Biden is also pushing Buy American as Trump never did, with green-energy contracts focused on U.S. companies, and he’s connecting urgent action on climate change to “jobs, jobs, jobs.”
It’s an exciting vision, and one the country is ready for.
Biden’s packages include the $2.3 trillion American Jobs Plan to overhaul the nation’s infrastructure system, which he described as “a blue-collar blueprint to build America.” His second proposal, the $1.8 trillion American Families Plan, recognizes for the first time the reality that the 1950s are over and we are not a nation of stay-at-home moms. It would provide money for universal pre-K education; more affordable child care; a federal paid family and medical leave program; two years of free community college; and expanded federal efforts to fight poverty.
To pay for these efforts, Biden wants to hike taxes on corporations, capital gains, and those who make more than $400,000 a year.
In his first address to Congress in late April, Biden not only reeled off statistics about the mega-corporations who pay nothing in taxes; he also talked about ending systemic racism. He painted a picture of a better United States, and invited Republicans to join him in confronting the most serious problems the country faces.
What will Republicans do?
During Biden’s speech, they sat on their hands and refused to applaud when he declared we are on track to cut child poverty in half by the end of the year. They scowled and remained sitting when he said it’s time to get the lead out of Americans’ drinking water. They didn’t even applaud the news that hundreds of millions of Americans are getting their vaccines.
When Biden said we must confront the current crisis, and that “doing nothing is not an option,” Democratic members of Congress stood to give him a standing ovation. Republicans sat silently—doing nothing.
Republican leaders continue to defend people who make more than $400,000 a year and giant corporations against the threat of progressive taxation. Their political positions are so unpopular, it’s no wonder they’re putting so much energy into state-by-state efforts to stop people from voting.
They are up against a formidable opponent in Biden, who is smarter and more skilled than he looked to his opponents, Republicans and progressives alike, during the election campaign, and who is now enjoying going after big, ambitious goals.

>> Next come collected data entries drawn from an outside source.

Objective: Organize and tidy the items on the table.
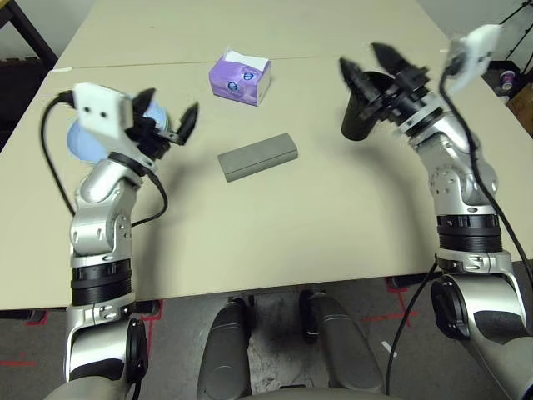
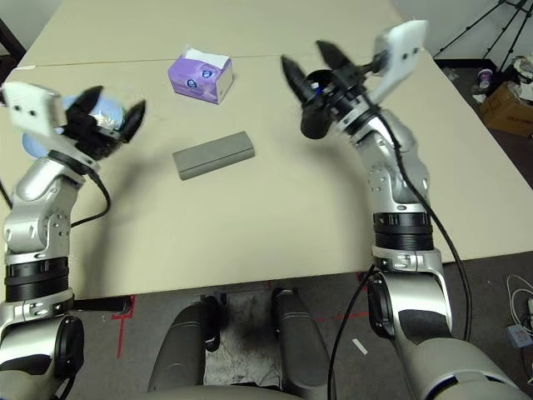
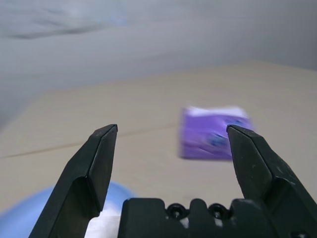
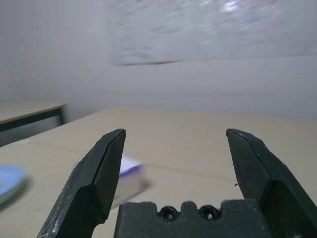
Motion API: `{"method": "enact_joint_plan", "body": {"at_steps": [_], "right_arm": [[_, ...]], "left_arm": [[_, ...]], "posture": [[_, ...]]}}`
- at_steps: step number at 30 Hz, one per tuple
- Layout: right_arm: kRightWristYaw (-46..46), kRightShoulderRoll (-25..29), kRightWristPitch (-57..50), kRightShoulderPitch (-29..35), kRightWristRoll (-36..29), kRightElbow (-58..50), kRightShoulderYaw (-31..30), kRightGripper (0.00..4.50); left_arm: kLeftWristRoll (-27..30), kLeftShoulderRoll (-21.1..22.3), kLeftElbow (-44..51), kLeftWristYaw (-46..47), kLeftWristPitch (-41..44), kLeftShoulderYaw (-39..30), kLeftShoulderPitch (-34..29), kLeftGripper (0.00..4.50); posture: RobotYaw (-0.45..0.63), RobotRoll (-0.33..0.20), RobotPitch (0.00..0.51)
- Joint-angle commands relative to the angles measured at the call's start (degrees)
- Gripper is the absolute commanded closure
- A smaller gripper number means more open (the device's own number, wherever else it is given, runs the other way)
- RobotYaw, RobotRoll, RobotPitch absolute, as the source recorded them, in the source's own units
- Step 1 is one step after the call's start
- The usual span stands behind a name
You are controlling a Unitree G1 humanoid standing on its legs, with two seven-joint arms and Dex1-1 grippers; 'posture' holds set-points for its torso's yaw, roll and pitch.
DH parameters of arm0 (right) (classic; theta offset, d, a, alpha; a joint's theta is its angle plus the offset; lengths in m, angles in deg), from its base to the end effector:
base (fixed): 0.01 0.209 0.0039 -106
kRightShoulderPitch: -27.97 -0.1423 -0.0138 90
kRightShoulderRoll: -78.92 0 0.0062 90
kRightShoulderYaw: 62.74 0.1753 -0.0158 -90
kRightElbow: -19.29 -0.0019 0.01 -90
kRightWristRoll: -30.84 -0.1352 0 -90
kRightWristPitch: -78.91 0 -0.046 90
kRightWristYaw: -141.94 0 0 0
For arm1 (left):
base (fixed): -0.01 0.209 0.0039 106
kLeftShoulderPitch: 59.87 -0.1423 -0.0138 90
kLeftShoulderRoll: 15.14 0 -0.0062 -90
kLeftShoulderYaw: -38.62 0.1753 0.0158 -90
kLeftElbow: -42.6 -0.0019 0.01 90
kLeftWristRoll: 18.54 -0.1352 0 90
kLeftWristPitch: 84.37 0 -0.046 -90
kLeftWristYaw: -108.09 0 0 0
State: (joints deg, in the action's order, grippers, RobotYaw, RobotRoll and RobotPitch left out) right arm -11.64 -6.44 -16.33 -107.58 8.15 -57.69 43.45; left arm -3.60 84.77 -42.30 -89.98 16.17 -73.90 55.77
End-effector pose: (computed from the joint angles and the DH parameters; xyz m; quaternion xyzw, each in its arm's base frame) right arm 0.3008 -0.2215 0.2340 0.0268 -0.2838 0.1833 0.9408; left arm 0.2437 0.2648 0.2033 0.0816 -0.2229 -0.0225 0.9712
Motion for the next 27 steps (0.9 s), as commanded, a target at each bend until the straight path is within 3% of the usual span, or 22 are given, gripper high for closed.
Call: {"method": "enact_joint_plan", "body": {"at_steps": [1,8,20,27], "right_arm": [[-0.2,2.1,0.4,2.7,0.3,4.1,2.0,0.04],[-0.1,2.3,7.6,7.9,1.9,12.4,3.4,0.04],[-5.2,5.8,21.2,4.2,6.1,33.8,4.4,0.04],[-3.4,6.3,22.4,3.0,5.6,37.9,3.9,0.04]], "left_arm": [[-0.8,0.9,1.1,1.8,-0.3,-2.2,-4.9,0.00],[-0.4,0.9,1.2,3.3,-3.1,-5.3,-12.7,0.00],[0.0,0.3,-2.7,6.6,-6.7,-6.6,-12.8,0.00],[-0.2,0.3,-5.7,5.8,-8.0,-5.4,-13.1,0.00]], "posture": [[-0.04,0.000,0.192],[-0.04,0.000,0.195],[-0.03,0.000,0.194],[-0.03,0.000,0.195]]}}
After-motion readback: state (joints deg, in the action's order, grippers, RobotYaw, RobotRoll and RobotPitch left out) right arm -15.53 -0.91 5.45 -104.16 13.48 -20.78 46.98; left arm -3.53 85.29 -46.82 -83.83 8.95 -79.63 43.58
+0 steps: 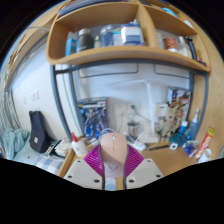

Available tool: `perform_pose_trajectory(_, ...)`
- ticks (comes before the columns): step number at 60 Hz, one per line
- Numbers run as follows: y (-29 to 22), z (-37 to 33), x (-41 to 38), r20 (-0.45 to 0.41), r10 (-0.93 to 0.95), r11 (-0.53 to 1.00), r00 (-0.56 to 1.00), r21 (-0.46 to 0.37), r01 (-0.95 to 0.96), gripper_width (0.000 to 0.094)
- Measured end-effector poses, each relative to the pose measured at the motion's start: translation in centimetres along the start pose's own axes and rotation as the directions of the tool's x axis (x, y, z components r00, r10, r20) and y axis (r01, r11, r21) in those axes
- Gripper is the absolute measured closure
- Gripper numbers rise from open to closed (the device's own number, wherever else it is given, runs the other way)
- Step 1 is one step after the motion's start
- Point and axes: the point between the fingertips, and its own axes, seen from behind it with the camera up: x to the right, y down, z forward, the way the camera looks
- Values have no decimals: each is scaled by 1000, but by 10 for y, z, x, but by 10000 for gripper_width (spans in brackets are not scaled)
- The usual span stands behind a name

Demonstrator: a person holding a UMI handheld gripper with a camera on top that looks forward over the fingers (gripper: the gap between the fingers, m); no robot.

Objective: Arrange mouse

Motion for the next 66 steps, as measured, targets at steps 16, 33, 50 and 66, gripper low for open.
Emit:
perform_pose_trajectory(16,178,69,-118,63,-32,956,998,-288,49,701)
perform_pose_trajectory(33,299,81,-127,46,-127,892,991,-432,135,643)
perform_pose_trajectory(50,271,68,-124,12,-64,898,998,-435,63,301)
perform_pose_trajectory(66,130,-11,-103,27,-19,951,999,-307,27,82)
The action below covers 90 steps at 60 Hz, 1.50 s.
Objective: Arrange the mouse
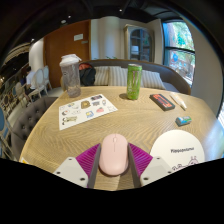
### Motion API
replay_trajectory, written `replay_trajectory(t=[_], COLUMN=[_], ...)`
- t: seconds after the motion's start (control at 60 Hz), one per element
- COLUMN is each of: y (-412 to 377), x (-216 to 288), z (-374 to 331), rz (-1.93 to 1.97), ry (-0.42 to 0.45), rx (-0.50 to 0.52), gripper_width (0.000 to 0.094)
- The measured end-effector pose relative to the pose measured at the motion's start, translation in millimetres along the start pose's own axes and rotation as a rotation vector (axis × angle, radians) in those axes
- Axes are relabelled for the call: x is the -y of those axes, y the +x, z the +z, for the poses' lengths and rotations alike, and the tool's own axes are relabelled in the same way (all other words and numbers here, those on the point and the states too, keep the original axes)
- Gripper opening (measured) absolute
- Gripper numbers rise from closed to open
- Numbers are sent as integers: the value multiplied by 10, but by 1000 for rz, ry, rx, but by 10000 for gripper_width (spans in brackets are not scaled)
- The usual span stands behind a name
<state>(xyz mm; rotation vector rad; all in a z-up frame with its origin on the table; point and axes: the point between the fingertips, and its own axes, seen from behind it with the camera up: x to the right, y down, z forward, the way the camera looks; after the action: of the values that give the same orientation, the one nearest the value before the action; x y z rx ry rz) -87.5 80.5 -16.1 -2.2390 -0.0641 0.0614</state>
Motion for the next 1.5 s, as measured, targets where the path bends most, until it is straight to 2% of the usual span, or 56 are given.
replay_trajectory(t=[0.15,0.283,0.333,0.467,0.583,0.667,0.767,0.85,0.933,1.083,1.117,1.15,1.167,1.2,1.4,1.5], y=[14,-46,-15,419,1193,1608,1993,2098,2131,2142,2175,2188,2185,2161,2002,2100], x=[-1,50,244,942,1156,925,336,-62,-319,-370,-354,-348,-339,-320,-214,-251], z=[-7,-108,-264,-1027,-1526,-1447,-1136,-860,-696,-654,-668,-701,-719,-769,-1475,-1955], rz=[3,24,26,42,36,47,75,96,85,27,17,8,5,3,60,58], ry=[9,22,79,253,330,274,146,52,-1,-23,-25,-21,-17,-7,57,94], rx=[-25,27,40,-1,-125,-188,-223,-201,-189,-180,-190,-195,-193,-181,-54,-38], gripper_width=[455,387,387,387,385,384,385,384,395,535,636,789,895,836,851,854])
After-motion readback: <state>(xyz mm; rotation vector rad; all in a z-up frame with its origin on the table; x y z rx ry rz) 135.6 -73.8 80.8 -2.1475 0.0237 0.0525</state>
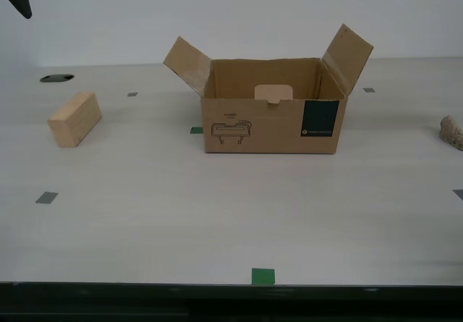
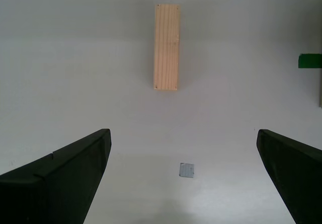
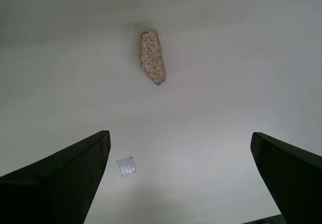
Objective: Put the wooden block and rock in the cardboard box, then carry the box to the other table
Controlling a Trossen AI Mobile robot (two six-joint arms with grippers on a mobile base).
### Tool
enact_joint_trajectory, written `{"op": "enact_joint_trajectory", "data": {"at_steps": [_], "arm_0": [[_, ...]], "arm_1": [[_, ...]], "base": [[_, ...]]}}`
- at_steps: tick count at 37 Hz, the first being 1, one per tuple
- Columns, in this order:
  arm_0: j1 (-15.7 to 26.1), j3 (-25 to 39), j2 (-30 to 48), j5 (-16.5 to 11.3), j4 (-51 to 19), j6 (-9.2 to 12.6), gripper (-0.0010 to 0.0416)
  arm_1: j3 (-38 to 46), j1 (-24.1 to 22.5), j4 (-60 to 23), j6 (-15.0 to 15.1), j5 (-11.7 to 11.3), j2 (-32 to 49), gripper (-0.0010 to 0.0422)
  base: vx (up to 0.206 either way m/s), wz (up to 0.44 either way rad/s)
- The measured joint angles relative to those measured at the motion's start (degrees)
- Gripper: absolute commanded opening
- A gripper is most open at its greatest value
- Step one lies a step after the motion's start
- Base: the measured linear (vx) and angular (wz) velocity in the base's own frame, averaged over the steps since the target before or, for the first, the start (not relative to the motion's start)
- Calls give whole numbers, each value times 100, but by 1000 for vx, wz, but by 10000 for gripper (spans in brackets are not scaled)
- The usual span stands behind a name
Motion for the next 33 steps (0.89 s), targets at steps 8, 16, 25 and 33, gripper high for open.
{"op": "enact_joint_trajectory", "data": {"at_steps": [8,16,25,33], "arm_0": [[4,0,450,-4,278,-31,389],[4,0,728,-286,660,-42,389],[7,0,1051,-302,767,-44,390],[7,0,1318,-304,964,-46,390]], "arm_1": [[0,0,0,0,0,0,398],[0,0,0,0,0,0,398],[-9,0,4,-2,0,0,398],[-92,7,232,2,-2,323,398]], "base": [[0,0],[0,0],[0,0],[0,0]]}}
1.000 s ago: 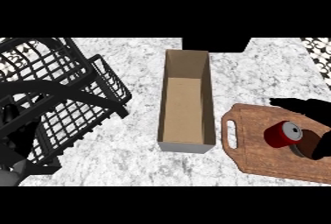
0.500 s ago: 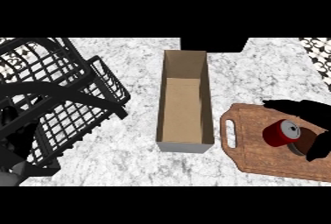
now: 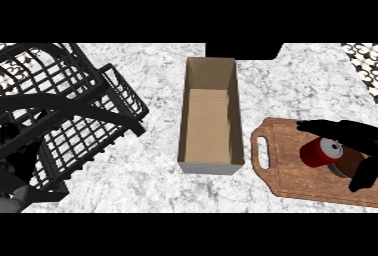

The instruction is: Pick the can from the cutting board and place it in the cardboard box

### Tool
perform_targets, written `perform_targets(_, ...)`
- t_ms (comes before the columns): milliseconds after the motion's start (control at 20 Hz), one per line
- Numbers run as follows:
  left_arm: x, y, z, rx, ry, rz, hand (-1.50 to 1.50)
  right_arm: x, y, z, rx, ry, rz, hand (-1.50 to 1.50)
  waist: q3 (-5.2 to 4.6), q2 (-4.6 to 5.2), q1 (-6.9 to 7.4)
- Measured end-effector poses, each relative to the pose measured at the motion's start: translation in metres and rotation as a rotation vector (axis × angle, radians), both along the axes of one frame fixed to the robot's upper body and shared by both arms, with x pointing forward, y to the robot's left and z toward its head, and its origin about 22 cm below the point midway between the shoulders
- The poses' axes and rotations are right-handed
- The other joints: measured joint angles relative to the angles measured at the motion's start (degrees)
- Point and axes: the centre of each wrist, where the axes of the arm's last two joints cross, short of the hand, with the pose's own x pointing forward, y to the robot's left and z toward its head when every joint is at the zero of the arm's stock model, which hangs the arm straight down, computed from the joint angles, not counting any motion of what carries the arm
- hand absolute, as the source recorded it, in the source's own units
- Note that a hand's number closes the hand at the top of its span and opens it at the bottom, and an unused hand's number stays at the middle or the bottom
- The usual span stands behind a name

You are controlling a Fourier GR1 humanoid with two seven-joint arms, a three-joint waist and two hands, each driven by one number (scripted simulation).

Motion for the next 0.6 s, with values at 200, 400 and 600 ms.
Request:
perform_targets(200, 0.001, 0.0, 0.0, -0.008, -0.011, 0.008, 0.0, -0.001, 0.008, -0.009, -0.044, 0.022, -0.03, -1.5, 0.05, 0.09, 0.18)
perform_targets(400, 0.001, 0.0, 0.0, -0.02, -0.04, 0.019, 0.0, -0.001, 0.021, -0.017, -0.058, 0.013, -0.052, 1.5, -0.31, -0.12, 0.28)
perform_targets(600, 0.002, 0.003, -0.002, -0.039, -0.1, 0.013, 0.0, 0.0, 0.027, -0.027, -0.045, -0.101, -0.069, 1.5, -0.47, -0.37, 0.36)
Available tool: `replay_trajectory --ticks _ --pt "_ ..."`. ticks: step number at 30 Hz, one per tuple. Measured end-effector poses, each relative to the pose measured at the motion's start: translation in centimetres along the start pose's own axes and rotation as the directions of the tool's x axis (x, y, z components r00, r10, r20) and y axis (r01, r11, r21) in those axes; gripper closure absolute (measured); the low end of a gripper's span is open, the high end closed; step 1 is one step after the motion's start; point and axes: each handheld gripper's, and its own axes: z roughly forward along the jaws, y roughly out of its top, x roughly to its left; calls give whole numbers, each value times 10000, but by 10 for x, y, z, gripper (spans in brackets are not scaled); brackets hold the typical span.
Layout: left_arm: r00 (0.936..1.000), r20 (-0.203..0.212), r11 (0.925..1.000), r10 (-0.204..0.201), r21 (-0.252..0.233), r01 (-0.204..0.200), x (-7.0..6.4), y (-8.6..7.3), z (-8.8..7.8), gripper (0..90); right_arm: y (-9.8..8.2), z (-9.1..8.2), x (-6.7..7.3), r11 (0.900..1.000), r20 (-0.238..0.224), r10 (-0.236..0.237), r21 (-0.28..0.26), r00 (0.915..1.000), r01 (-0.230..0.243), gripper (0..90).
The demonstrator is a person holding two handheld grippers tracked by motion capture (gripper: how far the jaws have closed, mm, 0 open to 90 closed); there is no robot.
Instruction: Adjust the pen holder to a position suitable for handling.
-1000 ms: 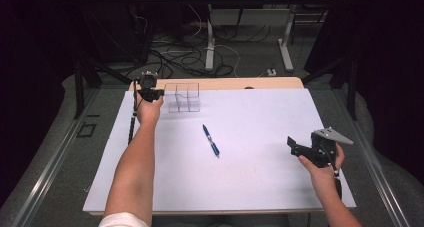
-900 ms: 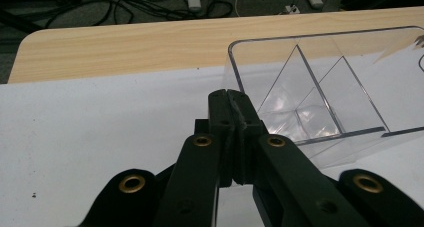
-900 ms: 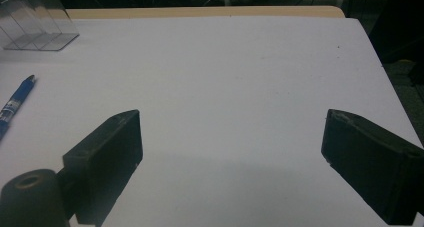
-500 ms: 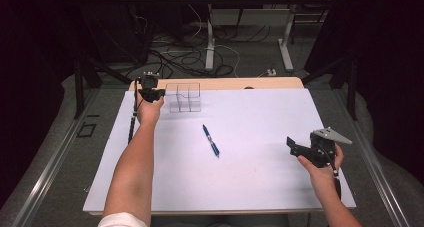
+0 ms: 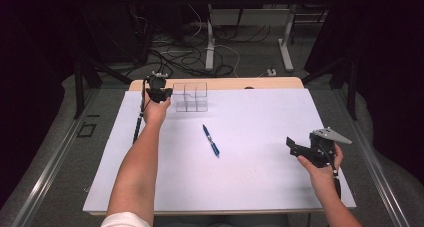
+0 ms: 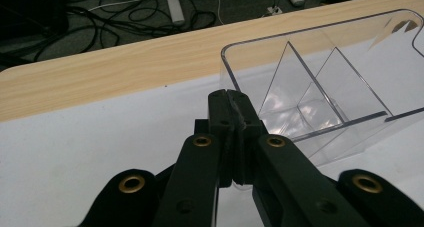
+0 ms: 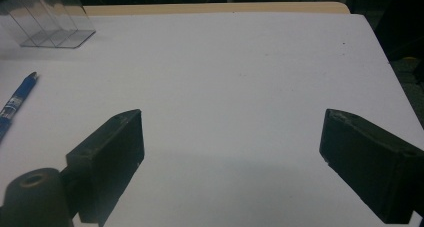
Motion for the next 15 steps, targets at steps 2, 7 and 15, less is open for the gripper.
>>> replay_trajectory --ticks 2,7,15 --pt "10000 58 10000 33 -40 -33 -4 0 1 900 0 0 0 10000 -5 1 8 10000 -1 103" --pt "9999 124 9999 102 -134 -100 -15 2 4 900 -1 2 0 9998 -11 -7 -185 10000 7 105" --pt "9993 305 9993 233 -300 -224 -34 5 9 900 -1 3 1 9997 -25 -31 -227 10000 30 108"
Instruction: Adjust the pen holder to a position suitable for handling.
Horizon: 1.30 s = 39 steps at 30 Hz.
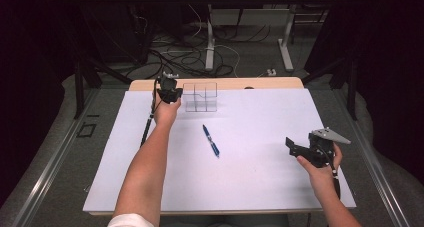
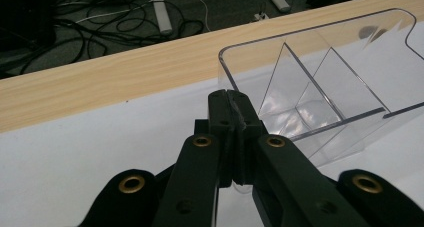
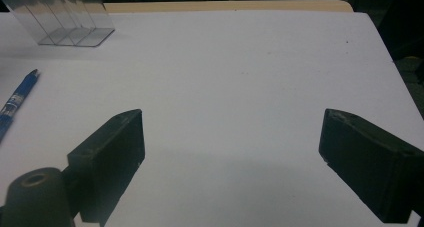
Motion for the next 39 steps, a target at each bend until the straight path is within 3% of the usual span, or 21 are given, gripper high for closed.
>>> replay_trajectory --ticks 11,16,22,25,39 --pt "9995 287 9992 -125 -382 136 -16 0 6 900 0 -1 0 9999 -33 -22 132 10000 22 109" --pt "9991 404 9994 -111 -316 124 -22 0 6 900 0 0 1 9998 -54 46 185 10000 -45 110" --pt "9977 601 9992 327 -247 -312 -33 5 9 900 0 0 1 9998 -65 32 180 10000 -31 110" --pt "9973 662 9994 322 -146 -313 -37 6 10 900 0 0 1 9998 -53 37 186 10000 -36 110" --pt "9953 924 9989 301 -373 -267 -41 5 -3 900 -1 2 2 9999 -23 -100 29 9999 100 116"
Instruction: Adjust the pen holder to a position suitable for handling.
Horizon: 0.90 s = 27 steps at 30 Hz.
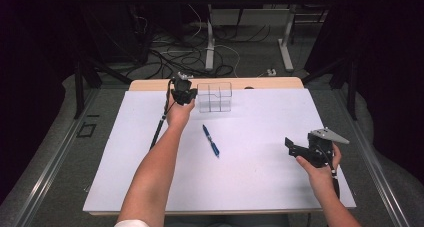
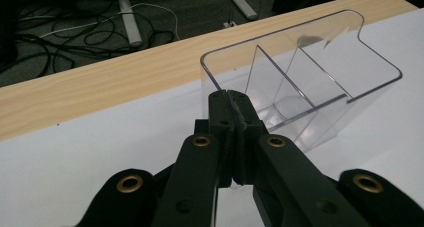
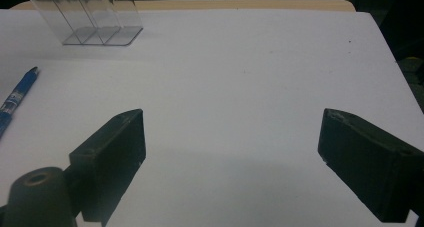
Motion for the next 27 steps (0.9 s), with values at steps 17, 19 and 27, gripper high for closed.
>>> replay_trajectory --ticks 17,19,27 --pt "9984 363 9976 -444 -513 462 -5 -24 -43 651 4 5 13 9980 -191 -591 199 9981 595 147" --pt "9984 297 9968 -484 -623 501 -5 -28 -47 613 4 7 15 9977 -273 -608 272 9978 615 151" --pt "9971 223 9937 -722 -843 738 -2 -40 -70 473 11 11 28 9943 -517 -957 425 9941 980 182"
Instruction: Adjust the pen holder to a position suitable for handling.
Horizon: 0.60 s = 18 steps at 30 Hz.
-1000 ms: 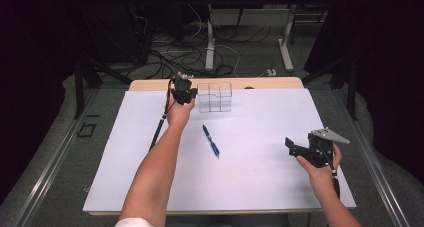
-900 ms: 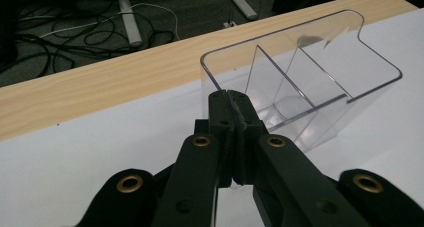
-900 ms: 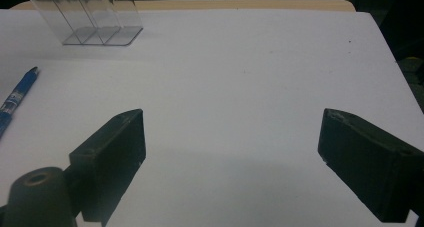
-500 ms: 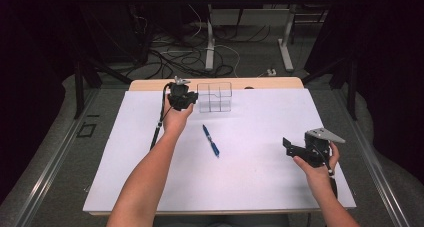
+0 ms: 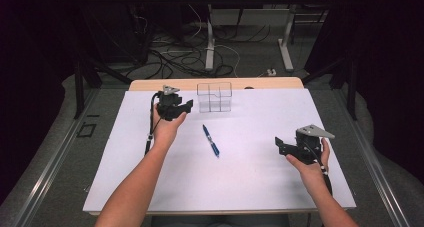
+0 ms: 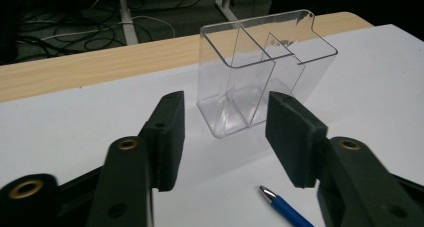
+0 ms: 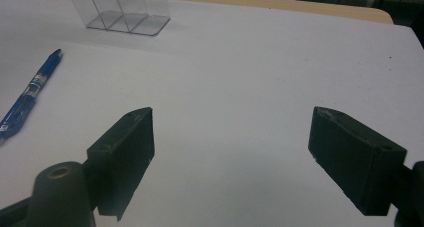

“This is what helping looks like. People like it,” a lobbyist for the Milwaukee public schools told me recently, during legislative hearings during which Wisconsin Republicans expressed outrage over the $2.2 billion in federal money pouring into the state’s public schools, threatening to cut state aid to reimpose austerity on low-income children.
Most people are relieved, not outraged, to get a helping hand from the government.
Across the country, Republicans have made not helping their brand—that and white supremacist mob violence. They deserve a strong pushback. And they are getting it from Biden. The President has clearly stated that the most lethal terrorist threat facing the United States today comes not from Al-Qaeda, but from white supremacists.
“We have stared into an abyss,” Biden told the country, but our democracy will endure. The “lies, anger, hate, and fears that have pulled us apart” won’t win out, he promised. It’s a comforting idea. But we’re not there yet.
The policy goals Biden has laid out could help get us there—especially his defense of voting rights against the Jim Crow policies that Republicans are trying to revive in order to cling to power. Good for Biden for backing the John Lewis Voting Rights Act.
At some point, the Republicans will have to pay a price for the destructiveness of their agenda. And the nation as a whole needs to realize that we are better off helping each other have a decent society than tearing that society apart. We may have just reached that point.